__Records from a data collection__
·····
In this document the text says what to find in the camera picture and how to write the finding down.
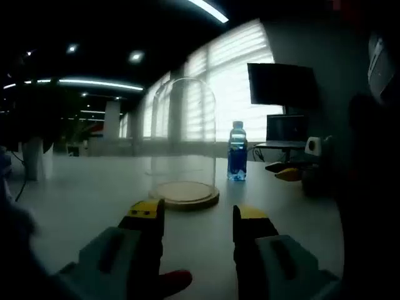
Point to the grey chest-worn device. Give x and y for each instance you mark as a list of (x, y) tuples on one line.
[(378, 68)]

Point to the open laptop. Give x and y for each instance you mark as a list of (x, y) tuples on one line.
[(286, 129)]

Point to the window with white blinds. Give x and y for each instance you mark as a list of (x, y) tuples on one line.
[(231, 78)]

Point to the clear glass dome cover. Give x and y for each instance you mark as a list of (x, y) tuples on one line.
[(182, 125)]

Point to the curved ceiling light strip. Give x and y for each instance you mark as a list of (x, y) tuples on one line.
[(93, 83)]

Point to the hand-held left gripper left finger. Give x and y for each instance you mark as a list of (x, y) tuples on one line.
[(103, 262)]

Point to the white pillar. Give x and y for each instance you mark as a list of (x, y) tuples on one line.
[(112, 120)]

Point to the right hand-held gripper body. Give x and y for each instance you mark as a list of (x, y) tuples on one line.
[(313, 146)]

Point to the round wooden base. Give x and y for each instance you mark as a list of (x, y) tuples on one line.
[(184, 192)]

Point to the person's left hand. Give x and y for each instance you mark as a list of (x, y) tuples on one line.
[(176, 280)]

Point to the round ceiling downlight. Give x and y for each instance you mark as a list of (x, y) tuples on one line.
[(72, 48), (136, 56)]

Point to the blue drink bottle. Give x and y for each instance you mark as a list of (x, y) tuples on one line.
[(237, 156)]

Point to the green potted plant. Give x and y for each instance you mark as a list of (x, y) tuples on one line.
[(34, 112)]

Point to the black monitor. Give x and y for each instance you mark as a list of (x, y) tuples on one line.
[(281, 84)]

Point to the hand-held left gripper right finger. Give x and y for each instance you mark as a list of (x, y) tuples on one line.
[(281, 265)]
·····
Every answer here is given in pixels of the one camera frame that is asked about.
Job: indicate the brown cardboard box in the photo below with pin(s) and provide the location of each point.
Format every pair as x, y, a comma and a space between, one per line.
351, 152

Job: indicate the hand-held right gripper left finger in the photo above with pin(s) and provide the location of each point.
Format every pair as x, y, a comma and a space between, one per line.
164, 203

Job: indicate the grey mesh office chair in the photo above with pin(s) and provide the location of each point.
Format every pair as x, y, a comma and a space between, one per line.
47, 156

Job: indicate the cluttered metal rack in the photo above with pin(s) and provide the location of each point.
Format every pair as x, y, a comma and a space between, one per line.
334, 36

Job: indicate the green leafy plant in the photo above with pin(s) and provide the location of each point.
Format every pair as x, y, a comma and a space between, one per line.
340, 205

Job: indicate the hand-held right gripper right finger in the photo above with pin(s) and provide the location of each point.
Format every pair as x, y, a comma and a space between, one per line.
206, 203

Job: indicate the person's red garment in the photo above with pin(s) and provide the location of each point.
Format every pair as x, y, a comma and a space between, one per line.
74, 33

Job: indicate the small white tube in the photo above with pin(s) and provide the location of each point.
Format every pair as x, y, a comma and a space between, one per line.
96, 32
·····
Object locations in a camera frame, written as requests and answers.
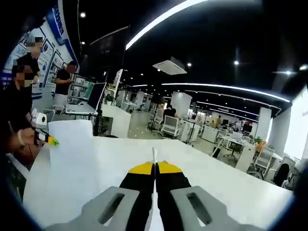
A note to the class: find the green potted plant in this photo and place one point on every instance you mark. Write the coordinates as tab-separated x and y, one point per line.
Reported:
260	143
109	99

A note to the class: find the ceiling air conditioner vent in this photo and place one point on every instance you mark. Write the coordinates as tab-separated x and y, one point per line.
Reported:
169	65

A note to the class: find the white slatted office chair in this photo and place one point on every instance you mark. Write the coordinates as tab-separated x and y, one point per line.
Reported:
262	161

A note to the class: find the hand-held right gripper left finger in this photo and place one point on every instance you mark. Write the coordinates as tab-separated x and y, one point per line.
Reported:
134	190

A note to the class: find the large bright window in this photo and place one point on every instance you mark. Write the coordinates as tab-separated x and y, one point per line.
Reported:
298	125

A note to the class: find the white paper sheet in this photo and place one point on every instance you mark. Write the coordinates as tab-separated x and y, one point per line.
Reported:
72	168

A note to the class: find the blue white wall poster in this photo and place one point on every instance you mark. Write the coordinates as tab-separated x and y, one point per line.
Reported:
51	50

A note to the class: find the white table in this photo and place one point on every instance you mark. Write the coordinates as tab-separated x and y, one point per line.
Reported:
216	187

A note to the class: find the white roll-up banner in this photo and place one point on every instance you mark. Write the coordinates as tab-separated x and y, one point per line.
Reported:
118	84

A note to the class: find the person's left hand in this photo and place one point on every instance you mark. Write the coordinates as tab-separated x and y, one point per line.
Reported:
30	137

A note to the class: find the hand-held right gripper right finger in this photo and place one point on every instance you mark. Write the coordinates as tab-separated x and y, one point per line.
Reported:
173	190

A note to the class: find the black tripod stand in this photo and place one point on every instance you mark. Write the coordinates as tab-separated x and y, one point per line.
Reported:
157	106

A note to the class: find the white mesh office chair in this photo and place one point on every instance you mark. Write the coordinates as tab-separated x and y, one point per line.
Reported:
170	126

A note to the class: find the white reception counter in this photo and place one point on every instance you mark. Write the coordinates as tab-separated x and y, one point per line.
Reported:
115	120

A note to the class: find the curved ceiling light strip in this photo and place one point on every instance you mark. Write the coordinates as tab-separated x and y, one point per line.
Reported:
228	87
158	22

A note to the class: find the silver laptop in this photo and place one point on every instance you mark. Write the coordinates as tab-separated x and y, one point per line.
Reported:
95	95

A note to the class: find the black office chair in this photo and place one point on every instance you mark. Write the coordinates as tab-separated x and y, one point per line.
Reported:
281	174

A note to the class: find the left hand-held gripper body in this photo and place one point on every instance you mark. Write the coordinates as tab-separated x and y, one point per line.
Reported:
·····
__Your goal__
Check each line above for the string "camera" and show the ones that have it.

__Written response__
In this document the text says what to find in the camera picture and how to write the finding down.
Every answer here is given in pixels of the one camera frame that is asked about.
Object locations in a camera frame, written as requests and answers.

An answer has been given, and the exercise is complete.